▶ Directions for this task
Restate word for word the lines of the entries below, starting with the line that holds "Please put one or more dots on the white plastic bottle" and ending with the line that holds "<point>245,257</point>", and no others.

*** Opening Data for the task ***

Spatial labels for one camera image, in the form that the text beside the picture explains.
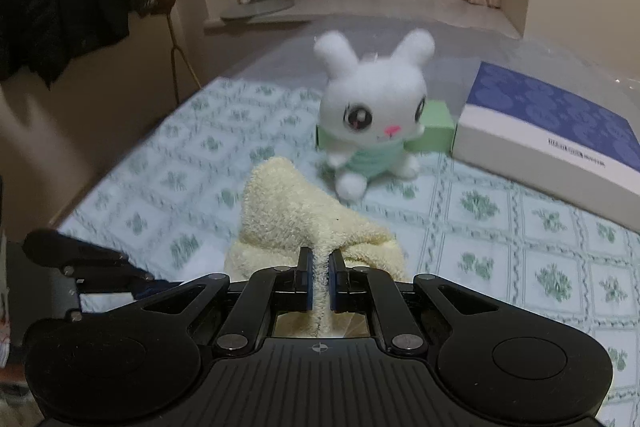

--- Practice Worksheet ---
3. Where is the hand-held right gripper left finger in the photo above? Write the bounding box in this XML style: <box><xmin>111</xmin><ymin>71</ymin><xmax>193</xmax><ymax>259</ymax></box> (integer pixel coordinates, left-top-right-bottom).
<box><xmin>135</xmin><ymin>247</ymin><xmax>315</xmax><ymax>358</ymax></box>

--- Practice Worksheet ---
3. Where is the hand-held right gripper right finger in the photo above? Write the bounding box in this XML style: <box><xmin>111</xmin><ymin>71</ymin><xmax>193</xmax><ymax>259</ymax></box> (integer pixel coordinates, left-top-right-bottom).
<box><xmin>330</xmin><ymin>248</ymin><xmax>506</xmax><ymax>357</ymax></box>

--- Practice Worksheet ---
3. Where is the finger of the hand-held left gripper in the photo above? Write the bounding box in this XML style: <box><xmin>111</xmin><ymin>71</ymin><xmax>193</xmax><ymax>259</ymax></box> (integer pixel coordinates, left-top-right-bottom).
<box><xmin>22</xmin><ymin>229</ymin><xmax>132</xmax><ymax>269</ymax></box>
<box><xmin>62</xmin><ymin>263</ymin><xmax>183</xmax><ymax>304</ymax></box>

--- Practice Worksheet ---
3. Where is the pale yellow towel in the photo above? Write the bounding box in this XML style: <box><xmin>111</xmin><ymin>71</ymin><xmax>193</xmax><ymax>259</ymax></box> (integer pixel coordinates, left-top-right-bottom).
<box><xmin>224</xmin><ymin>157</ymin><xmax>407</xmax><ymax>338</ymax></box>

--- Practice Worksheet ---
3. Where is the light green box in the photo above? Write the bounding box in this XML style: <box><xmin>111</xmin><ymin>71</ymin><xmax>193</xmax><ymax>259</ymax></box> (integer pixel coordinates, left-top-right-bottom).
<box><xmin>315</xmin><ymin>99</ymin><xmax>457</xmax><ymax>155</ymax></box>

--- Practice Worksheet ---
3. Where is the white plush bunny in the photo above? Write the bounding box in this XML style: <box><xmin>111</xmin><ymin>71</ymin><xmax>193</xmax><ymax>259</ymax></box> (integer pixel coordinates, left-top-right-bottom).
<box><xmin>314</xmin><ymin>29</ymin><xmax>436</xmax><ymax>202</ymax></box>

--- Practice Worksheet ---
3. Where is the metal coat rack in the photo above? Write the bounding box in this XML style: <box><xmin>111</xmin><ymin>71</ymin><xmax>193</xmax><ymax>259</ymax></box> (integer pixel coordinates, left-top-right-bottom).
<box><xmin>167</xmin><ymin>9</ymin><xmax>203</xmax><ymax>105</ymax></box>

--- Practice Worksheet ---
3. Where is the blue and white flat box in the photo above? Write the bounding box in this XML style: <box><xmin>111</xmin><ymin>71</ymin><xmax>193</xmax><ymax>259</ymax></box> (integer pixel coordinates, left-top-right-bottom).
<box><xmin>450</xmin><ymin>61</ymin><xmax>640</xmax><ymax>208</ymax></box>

*** Closing Data for the task ***
*** Opening Data for the task ***

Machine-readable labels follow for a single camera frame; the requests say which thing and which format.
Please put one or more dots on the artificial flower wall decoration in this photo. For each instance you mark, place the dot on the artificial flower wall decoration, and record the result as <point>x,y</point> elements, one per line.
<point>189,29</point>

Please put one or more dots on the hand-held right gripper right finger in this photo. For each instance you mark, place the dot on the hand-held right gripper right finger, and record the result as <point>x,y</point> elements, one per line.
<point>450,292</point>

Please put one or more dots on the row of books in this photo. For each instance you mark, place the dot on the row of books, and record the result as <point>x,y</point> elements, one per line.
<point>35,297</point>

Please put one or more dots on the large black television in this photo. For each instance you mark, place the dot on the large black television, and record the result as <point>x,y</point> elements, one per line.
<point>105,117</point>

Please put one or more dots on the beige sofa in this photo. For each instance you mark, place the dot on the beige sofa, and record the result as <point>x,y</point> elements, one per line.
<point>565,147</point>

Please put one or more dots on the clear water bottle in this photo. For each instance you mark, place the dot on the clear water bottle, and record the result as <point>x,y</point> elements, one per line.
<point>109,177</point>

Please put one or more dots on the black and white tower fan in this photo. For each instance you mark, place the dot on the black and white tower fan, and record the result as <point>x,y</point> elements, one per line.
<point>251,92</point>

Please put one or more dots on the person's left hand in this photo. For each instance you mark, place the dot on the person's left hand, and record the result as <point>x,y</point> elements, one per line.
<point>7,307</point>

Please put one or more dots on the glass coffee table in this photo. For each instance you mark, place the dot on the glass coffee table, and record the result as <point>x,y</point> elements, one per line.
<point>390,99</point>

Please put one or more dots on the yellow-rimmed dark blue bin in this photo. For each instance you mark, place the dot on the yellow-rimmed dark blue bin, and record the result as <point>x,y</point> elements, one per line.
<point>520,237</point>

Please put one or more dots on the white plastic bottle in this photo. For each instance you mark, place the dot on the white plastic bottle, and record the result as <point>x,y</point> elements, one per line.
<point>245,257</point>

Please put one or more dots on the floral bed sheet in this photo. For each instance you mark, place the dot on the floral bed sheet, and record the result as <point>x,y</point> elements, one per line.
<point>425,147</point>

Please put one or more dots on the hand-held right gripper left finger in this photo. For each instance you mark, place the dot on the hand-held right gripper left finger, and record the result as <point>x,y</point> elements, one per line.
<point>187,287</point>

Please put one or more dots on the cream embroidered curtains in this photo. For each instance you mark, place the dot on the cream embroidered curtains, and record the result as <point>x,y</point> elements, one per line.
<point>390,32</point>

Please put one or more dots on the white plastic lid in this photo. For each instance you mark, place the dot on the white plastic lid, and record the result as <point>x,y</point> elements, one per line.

*** Closing Data for the task ***

▶ Task solution
Please put one or more dots on the white plastic bottle in this photo. For each instance you mark, place the dot on the white plastic bottle, and record the result as <point>x,y</point> elements, one per line.
<point>245,257</point>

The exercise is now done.